So far, this is one of the rainiest and coldest Swedish summers on record. Scanning Facebook and other media, I’ve come up with the top 10 Swedish ways to describe this usually happy season:
1) Pissväder ( pissy weather)
2) Sommar-ångest (Summer anxiety)
3) Höstlikt (similar to autumn)
4) Sommar?? (Is this really summer??)
5) Trött på detta (sick of this)
6) Äntligen sol! (Finally – sun!)
7) Vafaan!? (What the hell!?)
8) Regn, regn, regn (rain, rain, rain)
9) Sjuktkallt (extremely cold)
10) Semesterbubbel (holiday bubbly)
In Sweden there’s a series of classic songs that are strongly related to the summer.
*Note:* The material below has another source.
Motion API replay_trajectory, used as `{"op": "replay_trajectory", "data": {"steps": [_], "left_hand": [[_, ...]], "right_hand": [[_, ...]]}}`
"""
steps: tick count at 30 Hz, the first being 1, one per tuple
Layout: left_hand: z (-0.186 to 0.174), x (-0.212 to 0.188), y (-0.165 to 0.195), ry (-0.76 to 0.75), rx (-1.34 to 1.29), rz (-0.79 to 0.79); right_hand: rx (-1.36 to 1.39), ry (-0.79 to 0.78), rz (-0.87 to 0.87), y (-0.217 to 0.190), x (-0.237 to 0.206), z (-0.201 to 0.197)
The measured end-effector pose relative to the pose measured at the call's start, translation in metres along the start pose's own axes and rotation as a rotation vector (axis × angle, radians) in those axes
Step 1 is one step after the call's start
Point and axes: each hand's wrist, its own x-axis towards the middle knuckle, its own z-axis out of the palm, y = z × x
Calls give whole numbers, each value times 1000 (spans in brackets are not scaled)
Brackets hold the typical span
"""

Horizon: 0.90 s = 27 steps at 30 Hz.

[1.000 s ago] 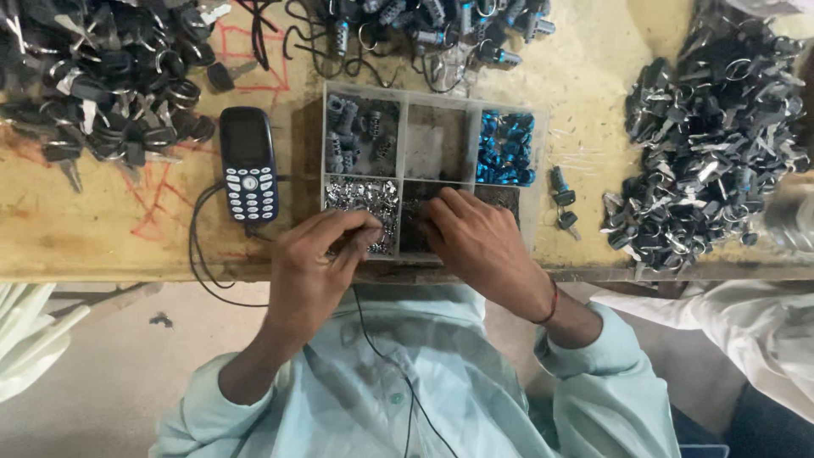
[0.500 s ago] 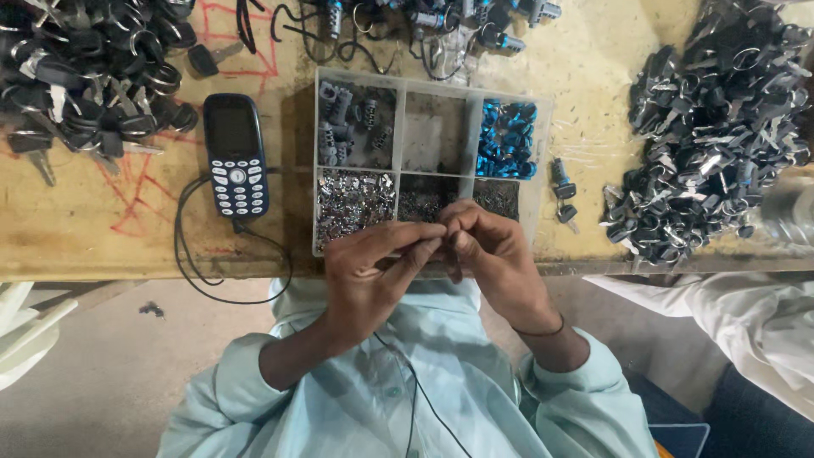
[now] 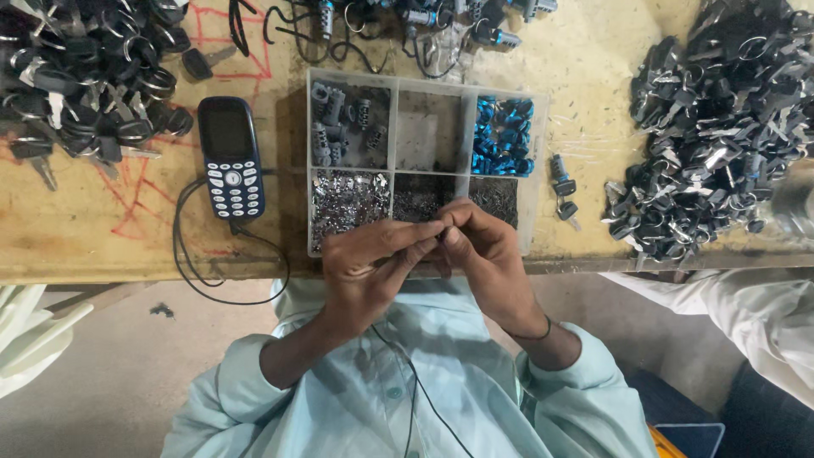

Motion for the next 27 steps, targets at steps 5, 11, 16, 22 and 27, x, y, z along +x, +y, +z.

One of these songs, I have always hated. It’s by an aging pop star called Thomas Ledin. I fear his summer song may be coming true this year.
This year, we’ve had the rainiest May and June in human memory. We had a heat wave of 5 days at the beginning of July. And today? It’s 14 degrees and raining again. So much for summer. Maybe that was it last week, flashing by in the blink of an eye.
So what is Thomas Ledin’s song? In Swedish it goes ‘sommaren är kort, det mesta regnar bort’ which translates as ‘summer is short, most of it just rains away.’
Art meets life in an annoying, but this year truthful, summer melody.
At the moment, I’m hearing a lot of moaning about the weather. It is raining a lot and unusually cold for the time of year.
Or is it?
I remember the first year I moved to Sweden and I was returning to the UK on May 13th to visit family. At Arlanda Stockholm Airport our flight was delayed – because it was snowing!! Snowing on May 13th! When I arrived in London, it was over 20 degrees and people were walking around in shorts.
I also remember another year – on Midsummer’s Eve – in June that we sat outside and it was so cold our breaths were steaming. It was the same temperature on Midsummer’s Eve as it had been on New Year’s Eve.
And I remember another May morning a few years ago when I was late for a meeting beacuse I had to unexpectedly scrape the ice of my car.
So is it so unusual that it’s this cold at this time of the year? Unfortunately not. Up here in the Nordic region, this is what we can expect from our weather gods.
The only thing that can make it change is global warming – not selective memory, collective denial or wishful thinking.